Dat het maar om te lachen was, dat dacht ik even toen ik het interview las met onze nieuwe Vlaamse minister van milieu. Maar nee, toch niet. Ik heb het wel zeker drie keer opnieuw gelezen, en het stond er wel degelijk. Op de vraag van de journalist hoe Vlaanderen de ambitieuze klimaatdoelstellingen zal halen, gaf ze het volgende antwoord: “Ik vind dat we vanuit Vlaanderen inzake ontwikkelingssamenwerking moeten inzetten op projecten waardoor in de derde wereld het milieu beter wordt en de uitstoot daalt. Wij kunnen hier wel veel doen, maar daar zit een limiet op, anders mogen we niets meer, zelfs niet meer ademen.” Hallo?
Te veel verontwaardiging welt in me op om rustig op zoveel stuitende onbeschaamdheid te reageren. Ongetwijfeld vindt de minister zichzelf een redelijk en verantwoordelijk mens. Ongetwijfeld gaat de minister ervan uit dat zij voldoende ‘realistisch’ moet zijn. Misschien vindt ze dit soort uitspraken een vorm van het zo vermaledijde ‘goed bestuur’. Misschien vindt ze zelfs dat Vlaanderen al veel doet.
Hoe je het echter ook draait of keert, deze uitspraak getuigt – al dan niet impliciet – van een brutaal en schokkend egoïsme. De essentie van het klimaatvraagstuk is dat het een rechtvaardigheidsprobleem is. Het probleem met de broeikasgassen is ontstaan door de gecumuleerde uitstoot van een rijke minderheid van de wereldbevolking. De Vlaamse regio hoort bij de rijkste gebieden ter wereld, en heeft dus wel degelijk een ernstige medeverantwoordelijkheid bij het ontstaan van het probleem. Ondertussen is het klimaatsysteem door menselijk ingrijpen ernstig uit balans gebracht. We hebben nog even, enkele jaren, om de trend te keren. Als we dat niet doen, dreigt een grote klimaatchaos. De grootste gevolgen van de klimaatverandering, veroorzaakt door een minderheid van rijken, worden en zullen worden gedragen door een meerderheid van armen. En dat aan de andere kant van de wereld, in landen die zelf het minst hebben bijgedragen aan het probleem.

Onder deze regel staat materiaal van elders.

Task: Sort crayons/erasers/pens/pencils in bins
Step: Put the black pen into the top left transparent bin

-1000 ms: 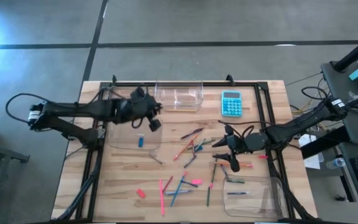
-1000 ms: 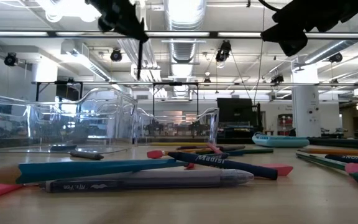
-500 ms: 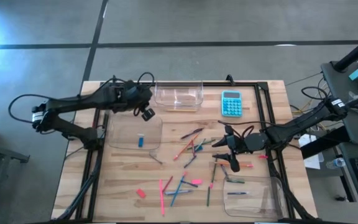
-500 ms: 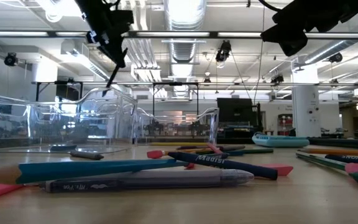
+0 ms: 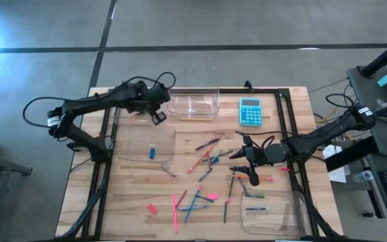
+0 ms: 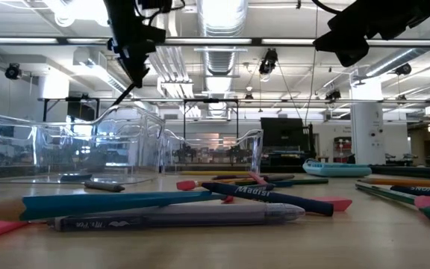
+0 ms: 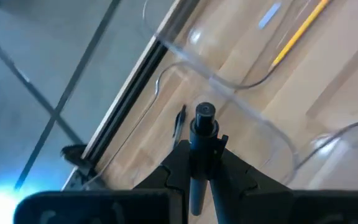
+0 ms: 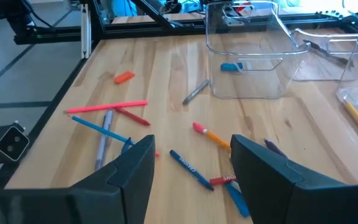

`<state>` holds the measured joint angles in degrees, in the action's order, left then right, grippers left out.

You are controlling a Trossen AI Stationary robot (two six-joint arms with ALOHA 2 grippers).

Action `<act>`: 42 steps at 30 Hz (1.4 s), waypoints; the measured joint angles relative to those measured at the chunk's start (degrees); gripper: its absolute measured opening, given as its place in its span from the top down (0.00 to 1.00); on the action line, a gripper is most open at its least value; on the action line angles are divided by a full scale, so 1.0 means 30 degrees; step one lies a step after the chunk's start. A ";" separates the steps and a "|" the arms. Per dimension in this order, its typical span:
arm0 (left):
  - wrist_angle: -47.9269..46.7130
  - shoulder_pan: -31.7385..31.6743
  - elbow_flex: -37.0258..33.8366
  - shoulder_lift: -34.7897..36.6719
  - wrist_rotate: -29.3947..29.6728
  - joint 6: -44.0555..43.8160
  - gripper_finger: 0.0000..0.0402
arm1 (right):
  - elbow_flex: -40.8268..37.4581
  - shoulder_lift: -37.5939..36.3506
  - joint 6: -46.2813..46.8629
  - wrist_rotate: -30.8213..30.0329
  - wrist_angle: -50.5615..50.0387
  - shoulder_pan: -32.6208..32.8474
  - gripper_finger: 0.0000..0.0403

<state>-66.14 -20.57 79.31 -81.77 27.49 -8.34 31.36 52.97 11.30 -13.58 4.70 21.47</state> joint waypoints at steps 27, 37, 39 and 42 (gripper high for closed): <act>-0.4334 -0.0456 -0.0023 -0.1182 -0.0566 -0.0058 0.95 | -0.0761 0.0000 0.0207 -0.0022 0.0090 0.0000 0.50; -0.3627 0.0443 0.0296 -0.1167 -0.1102 -0.0016 0.95 | -0.0735 -0.0007 0.0206 -0.0022 0.0058 0.0000 0.50; -0.2985 0.0902 0.0624 -0.1160 -0.1149 0.0294 0.95 | -0.0625 -0.0007 0.0131 -0.0015 0.0045 0.0000 0.50; -0.1922 0.1426 0.1081 -0.1160 -0.1381 0.0883 0.95 | -0.0375 -0.0047 0.0064 0.0005 -0.0161 0.0010 0.50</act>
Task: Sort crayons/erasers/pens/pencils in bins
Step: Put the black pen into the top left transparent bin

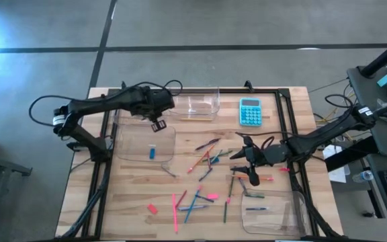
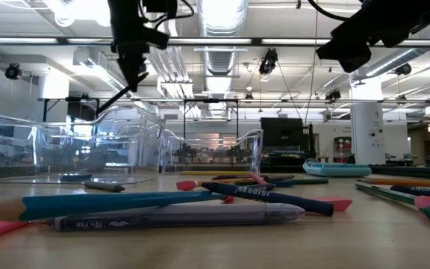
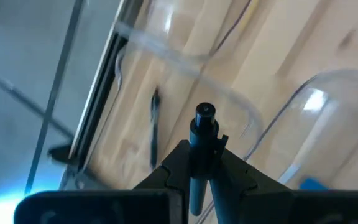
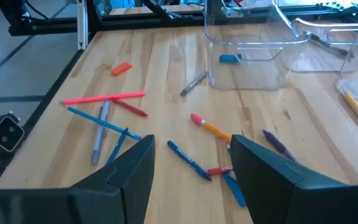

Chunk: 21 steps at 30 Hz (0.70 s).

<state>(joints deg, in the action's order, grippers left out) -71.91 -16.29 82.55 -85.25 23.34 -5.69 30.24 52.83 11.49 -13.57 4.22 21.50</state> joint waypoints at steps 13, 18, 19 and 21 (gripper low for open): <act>0.3203 0.1422 0.1141 0.0007 -0.1703 0.1165 0.95 | 0.0409 -0.2902 0.0159 0.0004 -0.1905 0.2696 0.50; 0.3241 0.1410 0.1134 0.0007 -0.1657 0.1202 0.95 | 0.0326 -0.3652 0.0160 -0.0441 -0.1894 0.3630 0.50; 0.3209 0.1412 0.1135 0.0007 -0.1652 0.1322 0.95 | 0.0287 -0.3674 0.0155 -0.0663 -0.1901 0.3759 0.50; 0.2881 0.1392 0.1134 0.0007 -0.1182 0.1533 0.95 | 0.0206 -0.3681 0.0140 -0.1001 -0.1951 0.3910 0.50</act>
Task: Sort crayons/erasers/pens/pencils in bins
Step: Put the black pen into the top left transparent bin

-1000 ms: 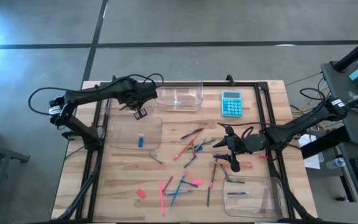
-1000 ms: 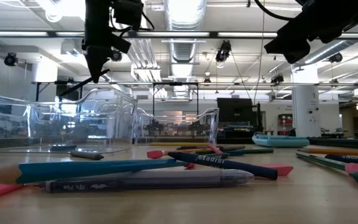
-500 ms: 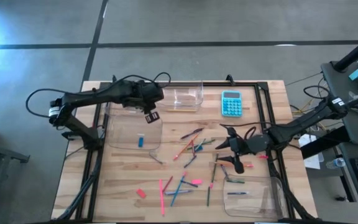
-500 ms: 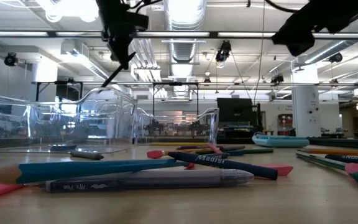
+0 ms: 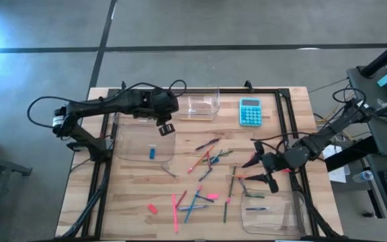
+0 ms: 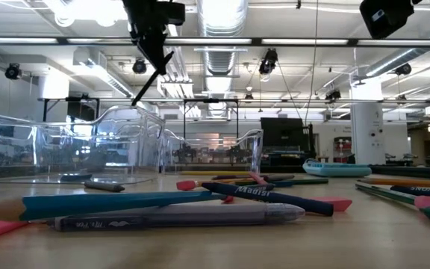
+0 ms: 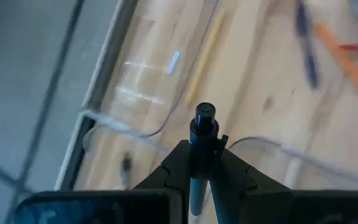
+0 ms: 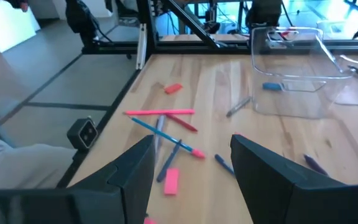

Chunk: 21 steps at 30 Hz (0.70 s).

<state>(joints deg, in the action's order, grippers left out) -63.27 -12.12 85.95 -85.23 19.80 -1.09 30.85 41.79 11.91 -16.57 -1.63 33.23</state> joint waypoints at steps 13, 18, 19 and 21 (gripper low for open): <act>-0.1066 -0.4251 -0.2024 -0.0036 0.1721 0.1098 0.95 | -0.0038 0.0377 -0.0137 -0.0505 0.0053 0.0007 0.50; -0.0857 -0.5781 -0.3055 -0.0040 0.1732 0.0994 0.94 | -0.0045 0.0377 -0.0525 -0.0529 0.0060 0.0004 0.50; -0.0668 -0.5909 -0.3313 -0.0041 0.1755 0.0994 0.93 | -0.0045 0.0377 -0.0653 -0.0544 0.0053 0.0000 0.50; -0.0438 -0.6078 -0.3742 -0.0049 0.1916 0.0871 0.86 | -0.0052 0.0377 -0.0704 -0.0577 0.0053 0.0000 0.50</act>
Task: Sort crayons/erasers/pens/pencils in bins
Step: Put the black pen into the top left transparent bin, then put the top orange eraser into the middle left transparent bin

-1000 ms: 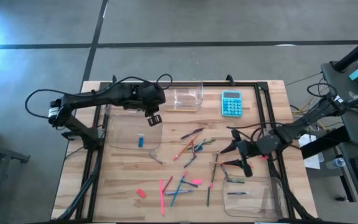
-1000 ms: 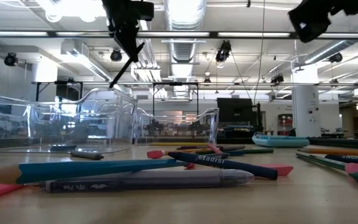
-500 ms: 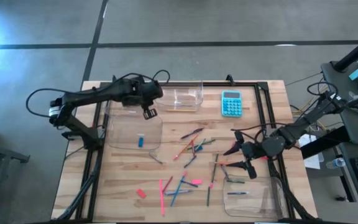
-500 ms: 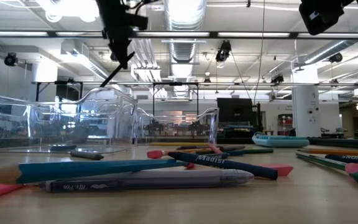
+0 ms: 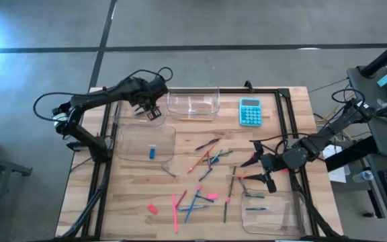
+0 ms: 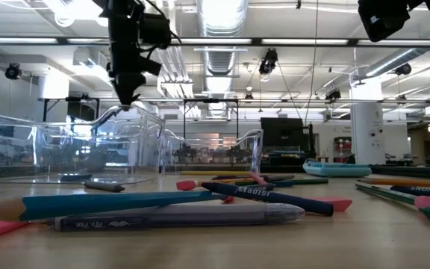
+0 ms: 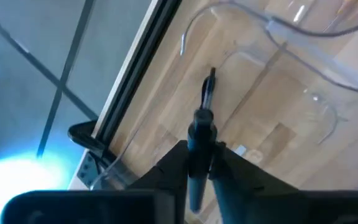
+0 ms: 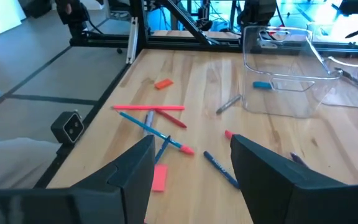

De rijke landen hebben een soort ‘voorlopervoordeel’. Ze waren eerst, en konden daardoor meteen het grootste stuk inpalmen. Dat geldt voor de atmosfeer, maar evenzeer voor de grondstoffen. 20% van de wereldbevolking gebruikt zo’n 80% van de grondstoffen. In een eindige wereld betekent dat dat 80% van de mensen het met 20% moet doen. In een regio als Vlaanderen leven we op een te grote voet. Voor onze manier van leven doen we beroep op grond en hulpbronnen tot ver buiten onze grenzen. Ons type van welvaart, met zo’n grote materiële impact, proberen uit te breiden naar de hele wereld zou volstrekt niet lukken, de planeet kan dat totaal niet aan. Maar er is geen enkele zinnige reden te bedenken waarom een Vlaming meer recht zou hebben op een waardig leven als iemand uit Congo. Veel landen uit het Zuiden willen hetzelfde nastreven wat wij hier hebben. Maar een zelfde uitstoot van broeikasgassen zou tot catastrofale gevolgen leiden. De enige rechtvaardige manier om dit dilemma op te lossen is de ecologische ruimte die er is, binnen duurzame grenzen, eerlijk te verdelen over iedereen. De enige rechtvaardige manier om mensen in het Zuiden eerlijke kansen op ontwikkeling te bieden – iets wat we voor onszelf vanzelfsprekend vinden – is dat een ecologisch ‘gulzige’ regio als Vlaanderen de eigen ecologische voetafdruk drastisch naar beneden haalt, en zo letterlijk ruimte maakt voor anderen.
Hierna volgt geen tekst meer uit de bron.